Dans Kamelemba, les paroles sont en bambara, la langue dominante au Mali, surtout au Wassoulou, région historique dans le sud. Au Mali, le succès d’Oumou Sangaré repose en partie sur le sens de ses textes. « Arrête de me mentir, playboy/ Ils (les play-boys) te mentent/ Ils te font tourner, espérer/ Ils te trompent… », chante-t-elle.
Déception amoureuse
Les relations amoureuses, faites de mensonge, de tromperie, finissent souvent dans la déception. A l’image de celle qu’a connue Anna, qui en est sortie brisée. Kamelemba réveille en elle des souvenirs douloureux. Il y a un an, à Banconi, quartier populaire de Bamako, elle est tombée amoureuse d’un pharmacien, travaillant dans la même pharmacie où elle était rayonniste. « Il était très charmant comme homme, grand, de teint noir, le regard charmeur : c’était mon Apollon », raconte-t-elle, la voix chargée de tristesse.
Pourtant, le bruit courait que « c’est un coureur de jupon », mais il l’avait rassurée que « c’était avant ». Elle a découvert par la suite qu’il avait une relation. « Il me disait que je serais la mère de ses enfants, mais c’était juste pour s’amuser, dit-elle. Je voulais qu’il m’épouse, puis un jour j’ai appris qu’il allait se marier. Mais il a démenti en m’expliquant que sa famille veut lui donner une cousine qu’il n’aime pas. J’étais déprimée, je voulais arrêter. Mais un soir, derrière la pharmacie il m’a volé un baiser. On s’est remis ensemble. » Deux semaines plus tard, elle a vu sur Facebook les photos de mariage de celui qu’elle aimait.

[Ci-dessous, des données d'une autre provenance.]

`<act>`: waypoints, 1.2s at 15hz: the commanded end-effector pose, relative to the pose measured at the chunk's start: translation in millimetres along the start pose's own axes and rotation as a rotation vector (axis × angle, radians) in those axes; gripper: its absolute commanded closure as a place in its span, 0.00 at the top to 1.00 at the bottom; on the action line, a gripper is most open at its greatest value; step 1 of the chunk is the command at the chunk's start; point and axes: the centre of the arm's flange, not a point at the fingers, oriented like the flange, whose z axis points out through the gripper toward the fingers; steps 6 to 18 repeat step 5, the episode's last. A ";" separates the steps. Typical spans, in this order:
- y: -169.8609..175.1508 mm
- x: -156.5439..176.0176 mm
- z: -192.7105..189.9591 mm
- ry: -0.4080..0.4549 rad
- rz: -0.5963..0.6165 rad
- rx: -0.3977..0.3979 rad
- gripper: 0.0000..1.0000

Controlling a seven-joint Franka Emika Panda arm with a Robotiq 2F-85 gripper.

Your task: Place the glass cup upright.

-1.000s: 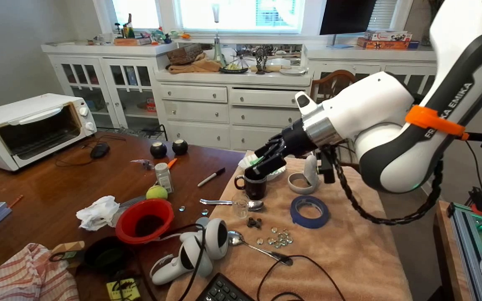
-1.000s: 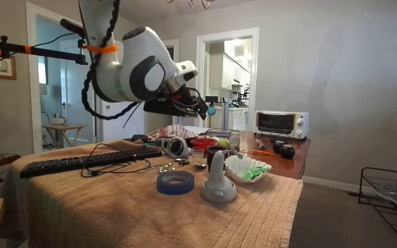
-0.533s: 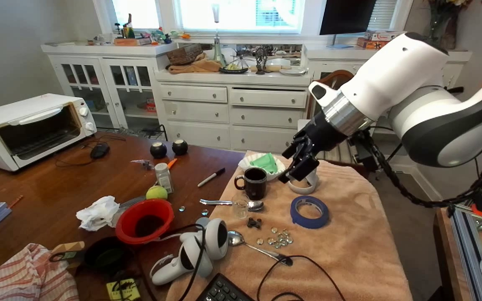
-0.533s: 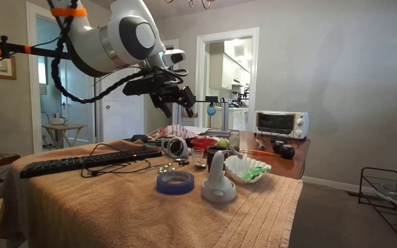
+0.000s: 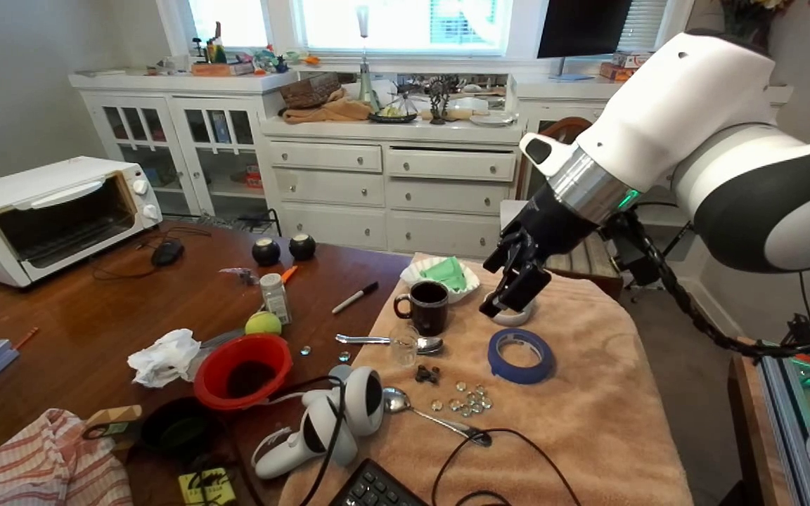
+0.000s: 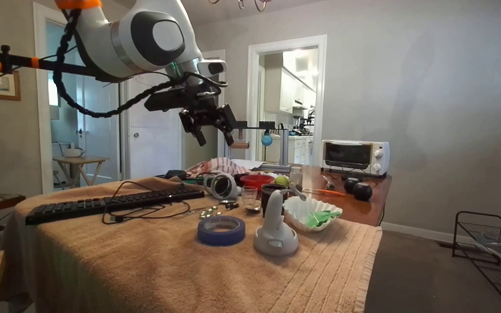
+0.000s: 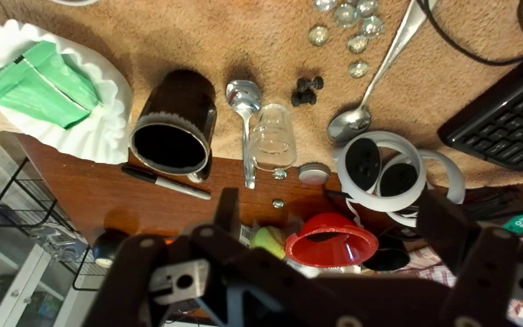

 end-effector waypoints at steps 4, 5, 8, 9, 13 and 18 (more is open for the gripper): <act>1.2 -1.6 2.7 -0.006 0.003 -0.001 1.00; 0.8 -1.6 2.7 -0.006 0.002 0.000 1.00; 0.8 -1.6 2.7 -0.006 0.002 0.000 1.00; 0.8 -1.6 2.7 -0.006 0.002 0.000 1.00; 0.8 -1.6 2.7 -0.006 0.002 0.000 1.00; 0.8 -1.6 2.7 -0.006 0.002 0.000 1.00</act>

« Il m’a trahie, c’est de cela qu’Oumou Sangaré parle et les filles gagneront beaucoup à l’écouter », conseille aujourd’hui celle qui a décidé de ne plus parler, ni sortir avec un homme. Plus question de « trainer avec un homme », comme l’a chanté Oumou Sangaré en 2003, dans Yala, un véritable tube de discothèque dans lequel elle met en garde les jeunes filles contre le fait « de trainer avec les hommes dans la rue », au risque d’être des « voleuses », « des filles de mœurs légères ».
La chanson Kamelemba prend fin sur une note jugée « critique » dans laquelle beaucoup, notamment au Mali, vont se retrouver : « Avant de traiter la fille d’autrui de prostituée, occupe-toi de savoir ce que deviendra la tienne / Il ne faut pas traiter d’alcoolique l’enfant d’autrui, tu ne sais pas ce que deviendra le tien ».
Pour B. Camara, malien vivant à Paris et admirateur de l’artiste, elle dit vrai car « dans notre société malienne, les gens ont pris le pli d’épiloguer sans fin sur les travers des autres, tout en étant incapables de regarder leurs propres défauts. Au lieu de balayer devant sa maison, on préfère balayer devant celle des autre ».
Autrement dit, l’homme, « c’est un être faible et tendre pour lui-même et dur et féroce pour les autres. », pour reprendre Wangrin dans le roman L’Etrange destin de Wangrin du grand écrivain malien Amadou Hampaté Bâ.